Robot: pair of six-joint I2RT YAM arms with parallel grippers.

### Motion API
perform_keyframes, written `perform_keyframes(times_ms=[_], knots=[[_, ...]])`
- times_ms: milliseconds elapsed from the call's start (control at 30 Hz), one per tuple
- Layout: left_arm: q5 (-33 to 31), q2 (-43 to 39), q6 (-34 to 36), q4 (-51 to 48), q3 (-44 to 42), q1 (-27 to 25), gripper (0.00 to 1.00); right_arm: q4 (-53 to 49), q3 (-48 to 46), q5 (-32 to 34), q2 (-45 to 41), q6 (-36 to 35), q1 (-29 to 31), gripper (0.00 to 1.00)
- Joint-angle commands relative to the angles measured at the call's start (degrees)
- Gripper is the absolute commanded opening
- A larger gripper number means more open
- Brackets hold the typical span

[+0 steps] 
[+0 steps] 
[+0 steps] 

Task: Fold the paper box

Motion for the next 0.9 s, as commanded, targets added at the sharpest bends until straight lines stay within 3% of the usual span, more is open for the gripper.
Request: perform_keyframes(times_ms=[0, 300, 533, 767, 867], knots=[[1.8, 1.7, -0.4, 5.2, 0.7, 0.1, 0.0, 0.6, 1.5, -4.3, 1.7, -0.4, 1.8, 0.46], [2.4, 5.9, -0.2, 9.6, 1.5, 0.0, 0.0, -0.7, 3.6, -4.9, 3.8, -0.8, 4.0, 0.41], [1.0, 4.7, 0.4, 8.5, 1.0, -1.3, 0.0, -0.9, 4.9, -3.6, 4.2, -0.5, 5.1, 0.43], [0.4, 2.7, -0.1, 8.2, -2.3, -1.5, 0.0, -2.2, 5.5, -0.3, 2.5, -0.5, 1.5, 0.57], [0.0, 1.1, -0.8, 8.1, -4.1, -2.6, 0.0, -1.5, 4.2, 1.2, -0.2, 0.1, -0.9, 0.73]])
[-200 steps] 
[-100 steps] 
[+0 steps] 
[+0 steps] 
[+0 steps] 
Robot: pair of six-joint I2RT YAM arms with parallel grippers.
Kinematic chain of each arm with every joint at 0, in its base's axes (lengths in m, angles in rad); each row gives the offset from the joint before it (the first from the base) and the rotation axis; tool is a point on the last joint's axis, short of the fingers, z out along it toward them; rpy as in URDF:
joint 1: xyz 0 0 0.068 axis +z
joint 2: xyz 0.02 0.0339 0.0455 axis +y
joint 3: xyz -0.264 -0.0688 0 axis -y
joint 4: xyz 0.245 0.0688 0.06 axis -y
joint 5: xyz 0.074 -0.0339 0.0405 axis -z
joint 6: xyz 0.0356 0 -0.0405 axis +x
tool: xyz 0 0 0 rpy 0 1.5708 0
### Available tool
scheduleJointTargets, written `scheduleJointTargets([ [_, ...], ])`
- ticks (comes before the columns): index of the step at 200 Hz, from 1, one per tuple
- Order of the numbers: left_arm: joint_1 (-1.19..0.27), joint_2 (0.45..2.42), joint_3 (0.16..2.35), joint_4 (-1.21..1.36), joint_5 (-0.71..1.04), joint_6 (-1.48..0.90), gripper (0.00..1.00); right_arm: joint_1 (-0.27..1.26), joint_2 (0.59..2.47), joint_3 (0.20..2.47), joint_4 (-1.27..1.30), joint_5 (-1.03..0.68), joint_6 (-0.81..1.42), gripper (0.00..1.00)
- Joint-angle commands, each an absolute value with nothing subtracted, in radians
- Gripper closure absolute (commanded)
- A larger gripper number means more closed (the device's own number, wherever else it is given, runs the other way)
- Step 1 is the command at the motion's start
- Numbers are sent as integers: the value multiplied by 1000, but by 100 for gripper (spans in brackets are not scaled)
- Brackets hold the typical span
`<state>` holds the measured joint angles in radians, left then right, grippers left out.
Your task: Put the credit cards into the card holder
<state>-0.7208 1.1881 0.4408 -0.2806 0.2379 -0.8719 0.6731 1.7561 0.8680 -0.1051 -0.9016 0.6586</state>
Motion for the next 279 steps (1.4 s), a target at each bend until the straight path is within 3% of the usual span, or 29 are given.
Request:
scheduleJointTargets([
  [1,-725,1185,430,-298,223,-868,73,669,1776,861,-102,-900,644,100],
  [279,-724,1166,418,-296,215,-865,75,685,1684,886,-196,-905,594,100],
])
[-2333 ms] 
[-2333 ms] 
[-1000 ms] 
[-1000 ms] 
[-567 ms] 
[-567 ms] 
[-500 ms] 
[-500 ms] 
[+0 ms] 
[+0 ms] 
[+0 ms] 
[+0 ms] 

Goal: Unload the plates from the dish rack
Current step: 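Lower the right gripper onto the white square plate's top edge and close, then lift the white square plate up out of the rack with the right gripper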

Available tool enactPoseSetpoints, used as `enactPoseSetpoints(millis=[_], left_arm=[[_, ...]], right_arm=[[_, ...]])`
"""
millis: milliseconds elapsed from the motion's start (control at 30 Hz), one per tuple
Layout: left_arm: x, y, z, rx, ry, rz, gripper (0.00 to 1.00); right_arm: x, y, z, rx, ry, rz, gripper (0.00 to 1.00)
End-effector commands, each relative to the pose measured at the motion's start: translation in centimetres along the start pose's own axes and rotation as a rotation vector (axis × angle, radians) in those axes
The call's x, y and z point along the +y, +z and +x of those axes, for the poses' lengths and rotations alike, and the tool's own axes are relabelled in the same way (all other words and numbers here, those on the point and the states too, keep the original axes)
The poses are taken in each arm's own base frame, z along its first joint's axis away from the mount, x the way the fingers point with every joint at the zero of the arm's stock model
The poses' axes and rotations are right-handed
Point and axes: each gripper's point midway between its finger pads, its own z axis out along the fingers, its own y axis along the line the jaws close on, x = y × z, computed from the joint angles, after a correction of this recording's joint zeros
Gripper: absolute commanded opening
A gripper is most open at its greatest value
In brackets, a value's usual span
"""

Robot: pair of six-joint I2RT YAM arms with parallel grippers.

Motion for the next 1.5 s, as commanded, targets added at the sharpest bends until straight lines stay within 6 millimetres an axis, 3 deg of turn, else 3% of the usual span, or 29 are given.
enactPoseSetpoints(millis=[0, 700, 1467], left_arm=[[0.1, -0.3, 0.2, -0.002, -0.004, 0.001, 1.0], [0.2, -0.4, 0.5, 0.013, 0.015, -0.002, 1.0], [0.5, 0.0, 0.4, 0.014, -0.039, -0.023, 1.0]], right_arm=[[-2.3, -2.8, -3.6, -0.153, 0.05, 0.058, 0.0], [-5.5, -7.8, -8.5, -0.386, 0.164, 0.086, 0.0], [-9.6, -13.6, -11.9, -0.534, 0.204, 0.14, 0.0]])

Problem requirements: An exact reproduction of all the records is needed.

Answer for this exercise:
Robot: pair of six-joint I2RT YAM arms with parallel grippers.

### Motion API
perform_keyframes, written `perform_keyframes(times_ms=[_], knots=[[_, ...]])`
- times_ms: milliseconds elapsed from the call's start (control at 30 Hz), one per tuple
- Layout: left_arm: q5 (-33 to 31), q2 (-43 to 39), q6 (-34 to 36), q4 (-51 to 48), q3 (-44 to 42), q1 (-27 to 25), gripper (0.00 to 1.00); right_arm: q4 (-53 to 49), q3 (-48 to 46), q5 (-32 to 34), q2 (-45 to 41), q6 (-36 to 35), q1 (-29 to 31), gripper (0.00 to 1.00)
- Joint-angle commands relative to the angles measured at the call's start (degrees)
- Gripper is the absolute commanded opening
- A larger gripper number means more open
- Brackets hold the typical span

[+0 steps] 
[+0 steps] 
[+0 steps] 

Task: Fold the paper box

Motion for the next 0.9 s, as commanded, targets added at the sharpest bends until straight lines stay within 3% of the usual span, more is open for the gripper.
Request: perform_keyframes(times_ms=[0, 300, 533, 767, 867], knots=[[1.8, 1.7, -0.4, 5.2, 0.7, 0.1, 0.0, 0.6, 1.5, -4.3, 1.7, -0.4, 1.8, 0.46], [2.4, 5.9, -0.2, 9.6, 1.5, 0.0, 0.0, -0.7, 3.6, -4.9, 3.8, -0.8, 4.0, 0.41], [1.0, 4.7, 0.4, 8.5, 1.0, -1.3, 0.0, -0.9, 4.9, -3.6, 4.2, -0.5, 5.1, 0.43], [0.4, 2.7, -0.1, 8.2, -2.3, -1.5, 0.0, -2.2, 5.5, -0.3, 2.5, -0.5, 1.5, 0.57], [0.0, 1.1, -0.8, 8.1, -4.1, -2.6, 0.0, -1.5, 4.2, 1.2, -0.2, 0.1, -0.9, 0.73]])
[-200 steps] 
[-100 steps] 
[+0 steps] 
[+0 steps] 
[+0 steps] 
Robot: pair of six-joint I2RT YAM arms with parallel grippers.
Kinematic chain of each arm with every joint at 0, in its base's axes (lengths in m, angles in rad); each row gives the offset from the joint before it (the first from the base) and the rotation axis; tool is a point on the last joint's axis, short of the fingers, z out along it toward them; rpy as in URDF:
joint 1: xyz 0 0 0.068 axis +z
joint 2: xyz 0.02 0.0339 0.0455 axis +y
joint 3: xyz -0.264 -0.0688 0 axis -y
joint 4: xyz 0.245 0.0688 0.06 axis -y
joint 5: xyz 0.074 -0.0339 0.0405 axis -z
joint 6: xyz 0.0356 0 -0.0405 axis +x
tool: xyz 0 0 0 rpy 0 1.5708 0
### Available tool
scheduleJointTargets, written `scheduleJointTargets([ [_, ...], ])`
- ticks (comes before the columns): index of the step at 200 Hz, from 1, one per tuple
- Order of the numbers: left_arm: joint_1 (-1.19..0.27), joint_2 (0.45..2.42), joint_3 (0.16..2.35), joint_4 (-1.21..1.36), joint_5 (-0.71..1.04), joint_6 (-1.48..0.90), gripper (0.00..1.00); right_arm: joint_1 (-0.27..1.26), joint_2 (0.59..2.47), joint_3 (0.20..2.47), joint_4 (-1.27..1.30), joint_5 (-1.03..0.68), joint_6 (-0.81..1.42), gripper (0.00..1.00)
- Joint-angle commands, each an absolute value with nothing subtracted, in radians
- Gripper closure absolute (commanded)
- A larger gripper number means more closed (the device's own number, wherever else it is given, runs the other way)
- Step 1 is the command at the motion's start
- Numbers are sent as integers: the value multiplied by 1000, but by 100 for gripper (spans in brackets are not scaled)
- Brackets hold the typical span
`<state>` holds the measured joint angles in radians, left then right, grippers left out.
Your task: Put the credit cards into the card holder
<state>-0.7208 1.1881 0.4408 -0.2806 0.2379 -0.8719 0.6731 1.7561 0.8680 -0.1051 -0.9016 0.6586</state>
Motion for the next 279 steps (1.4 s), a target at each bend until the straight path is within 3% of the usual span, or 29 are given.
Request:
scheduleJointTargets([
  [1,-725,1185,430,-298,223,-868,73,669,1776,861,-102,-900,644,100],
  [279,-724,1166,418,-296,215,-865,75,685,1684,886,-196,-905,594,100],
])
[-2333 ms] 
[-2333 ms] 
[-1000 ms] 
[-1000 ms] 
[-567 ms] 
[-567 ms] 
[-500 ms] 
[-500 ms] 
[+0 ms] 
[+0 ms] 
[+0 ms] 
[+0 ms] 

Goal: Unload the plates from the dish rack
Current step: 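Lower the right gripper onto the white square plate's top edge and close, then lift the white square plate up out of the rack with the right gripper
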
Available tool enactPoseSetpoints, used as `enactPoseSetpoints(millis=[_], left_arm=[[_, ...]], right_arm=[[_, ...]])`
"""
millis: milliseconds elapsed from the motion's start (control at 30 Hz), one per tuple
Layout: left_arm: x, y, z, rx, ry, rz, gripper (0.00 to 1.00); right_arm: x, y, z, rx, ry, rz, gripper (0.00 to 1.00)
End-effector commands, each relative to the pose measured at the motion's start: translation in centimetres along the start pose's own axes and rotation as a rotation vector (axis × angle, radians) in those axes
The call's x, y and z point along the +y, +z and +x of those axes, for the poses' lengths and rotations alike, and the tool's own axes are relabelled in the same way (all other words and numbers here, those on the point and the states too, keep the original axes)
The poses are taken in each arm's own base frame, z along its first joint's axis away from the mount, x the way the fingers point with every joint at the zero of the arm's stock model
The poses' axes and rotations are right-handed
Point and axes: each gripper's point midway between its finger pads, its own z axis out along the fingers, its own y axis along the line the jaws close on, x = y × z, computed from the joint angles, after a correction of this recording's joint zeros
Gripper: absolute commanded opening
A gripper is most open at its greatest value
In brackets, a value's usual span
"""

Robot: pair of six-joint I2RT YAM arms with parallel grippers.

Motion for the next 1.5 s, as commanded, targets added at the sharpest bends until straight lines stay within 6 millimetres an axis, 3 deg of turn, else 3% of the usual span, or 29 are given.
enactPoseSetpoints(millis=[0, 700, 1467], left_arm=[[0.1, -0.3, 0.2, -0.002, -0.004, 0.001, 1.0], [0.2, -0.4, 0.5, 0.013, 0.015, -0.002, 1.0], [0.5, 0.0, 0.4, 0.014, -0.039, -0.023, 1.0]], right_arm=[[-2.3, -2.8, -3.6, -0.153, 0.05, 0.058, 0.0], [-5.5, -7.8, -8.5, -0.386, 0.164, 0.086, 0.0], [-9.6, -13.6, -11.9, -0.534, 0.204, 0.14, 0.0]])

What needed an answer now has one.